I have the following SQL Server table:

DECLARE @Tbl TABLE
(    
    Id INT IDENTITY NOT NULL PRIMARY KEY,
    MemberId INT,
    Guid UNIQUEIDENTIFIER,
    ExpiryYear INT,
    Hash CHAR(5)
)   

INSERT INTO @Tbl (MemberId, Guid, ExpiryYear, Hash)       
VALUES
(1, NEWID(), 2017, 'Hash1'),
(1, NEWID(), 2018, 'Hash2'),
(1, NEWID(), 2018, 'Hash2'),
(2, NEWID(), 2020, 'Hash3'),
(2, NEWID(), 2017, 'Hash1')

If I need data grouped by the ExpiryYear and Hash, how to get also a record that matches the Id and Guid? I've tried something like:

select 
    max(Id) as Id, 
    max(MemberId) as MemberId, 
    max(Guid) as Guid, 
    ExpiryYear, 
    Hash 
from 
    @Tbl 
where 
    MemberId = 1 
group by 
    ExpiryYear, Hash

But this usually gives me the id of the third record and guid of the second. How to make that I receive the id and guid of the same record?

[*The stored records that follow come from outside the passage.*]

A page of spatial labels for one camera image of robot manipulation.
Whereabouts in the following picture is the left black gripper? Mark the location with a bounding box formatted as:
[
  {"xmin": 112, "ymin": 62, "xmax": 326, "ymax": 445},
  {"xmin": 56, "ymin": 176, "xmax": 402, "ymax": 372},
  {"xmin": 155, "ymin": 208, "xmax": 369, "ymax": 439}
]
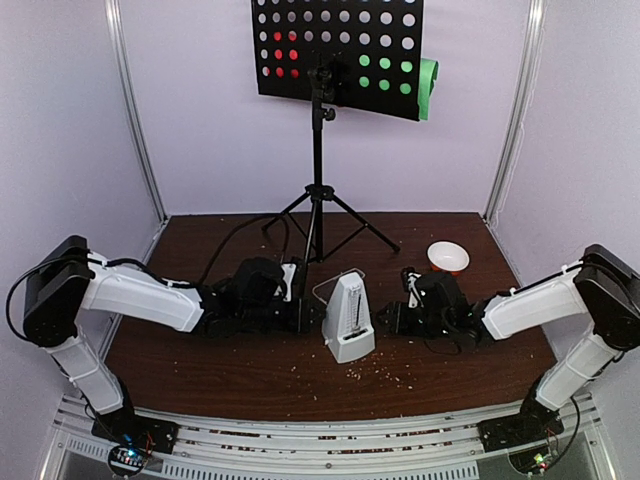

Here is a wrong output because the id is from the third record, but Guid is from the second record:

I am using SQL Server 2014

Answer 1

I think you want something like this:

select . . .
from (select t.*,
             row_number() over (partition by ExpiryYear, Hash order by ??) as seqnum
      from @tbl t
     ) t
where seqnum = 1;

The ?? represents the ordering column, which specifies which row to get for the (ExpiryYear, Hash) combination. If you don't care, you can use ExprityYear or (select NULL).